> [What is required]:
Your answer must match, word for word, the lines from the one holding "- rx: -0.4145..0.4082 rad" through the final line below, with pictures excluded.

Raw data: Begin

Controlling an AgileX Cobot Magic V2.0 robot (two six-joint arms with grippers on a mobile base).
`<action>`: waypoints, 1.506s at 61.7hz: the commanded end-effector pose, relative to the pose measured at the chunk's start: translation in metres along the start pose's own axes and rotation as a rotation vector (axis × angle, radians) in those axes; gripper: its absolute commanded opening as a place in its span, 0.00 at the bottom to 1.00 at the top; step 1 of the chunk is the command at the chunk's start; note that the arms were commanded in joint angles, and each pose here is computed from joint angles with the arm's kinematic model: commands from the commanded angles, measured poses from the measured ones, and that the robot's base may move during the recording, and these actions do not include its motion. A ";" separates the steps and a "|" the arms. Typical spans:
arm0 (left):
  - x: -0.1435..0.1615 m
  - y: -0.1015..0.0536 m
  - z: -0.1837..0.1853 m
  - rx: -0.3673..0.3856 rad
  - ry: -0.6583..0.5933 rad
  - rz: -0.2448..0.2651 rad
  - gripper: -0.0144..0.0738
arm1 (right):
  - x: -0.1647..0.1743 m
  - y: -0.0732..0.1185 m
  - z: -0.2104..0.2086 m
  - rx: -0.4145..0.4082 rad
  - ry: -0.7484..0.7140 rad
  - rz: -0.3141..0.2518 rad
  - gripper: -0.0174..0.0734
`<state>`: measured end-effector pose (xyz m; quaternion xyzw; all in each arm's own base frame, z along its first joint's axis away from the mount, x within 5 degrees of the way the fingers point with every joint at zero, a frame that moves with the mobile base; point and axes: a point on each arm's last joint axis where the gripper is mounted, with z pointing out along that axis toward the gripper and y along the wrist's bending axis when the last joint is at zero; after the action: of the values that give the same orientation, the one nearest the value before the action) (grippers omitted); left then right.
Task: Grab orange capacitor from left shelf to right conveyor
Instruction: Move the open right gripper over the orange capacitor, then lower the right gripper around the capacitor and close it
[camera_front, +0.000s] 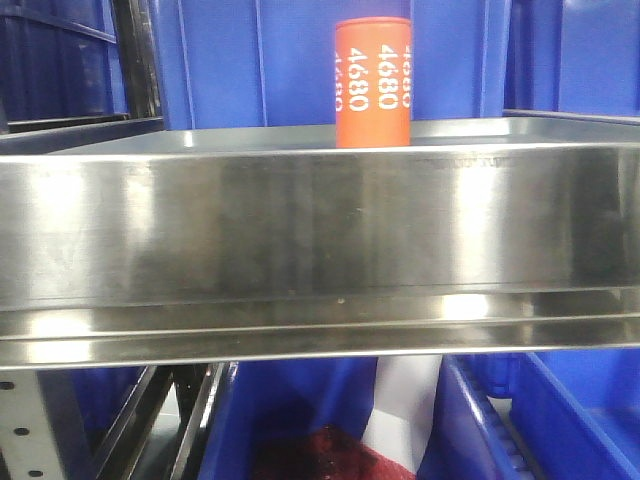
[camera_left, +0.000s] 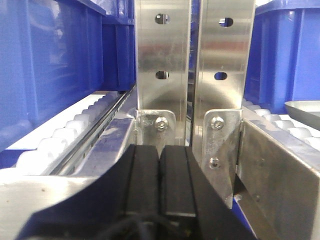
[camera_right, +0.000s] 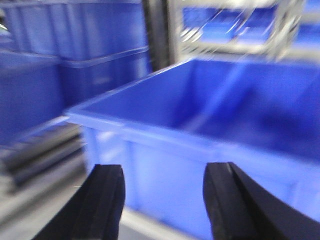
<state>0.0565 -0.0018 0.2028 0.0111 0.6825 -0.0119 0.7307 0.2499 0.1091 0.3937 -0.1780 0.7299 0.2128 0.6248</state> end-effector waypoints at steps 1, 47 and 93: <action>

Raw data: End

> [Finished exercise]:
  - rx: -0.4145..0.4082 rad
  - ry: -0.7484..0.7140 rad
  - rz: -0.3141..0.2518 rad
  - gripper: -0.0174..0.0734
`<state>`: measured end-effector pose (xyz m; quaternion xyzw; all in each arm's own base frame, z along its first joint's axis away from the mount, x within 5 degrees of the way the fingers point with every joint at zero, a frame that moves with the mobile base; point and axes: a point on each arm's last joint axis where the gripper is mounted, with z pointing out along that axis toward the gripper and y along the wrist's bending axis when the last joint is at zero; after the action: of the values that give the same orientation, the one nearest the value before the action) (grippers omitted); left then right.
Task: Grab orange capacitor from left shelf to right conveyor
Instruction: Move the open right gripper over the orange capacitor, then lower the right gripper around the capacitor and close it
[camera_front, +0.000s] 
[camera_left, +0.000s] 
[camera_right, +0.000s] 
<state>0.0565 -0.0018 0.2028 0.0111 0.6825 -0.0119 0.7307 0.2499 0.1091 0.3937 -0.1780 0.7299 0.2128 0.6248</state> end-effector waypoints at steps 1, 47 and 93: <action>

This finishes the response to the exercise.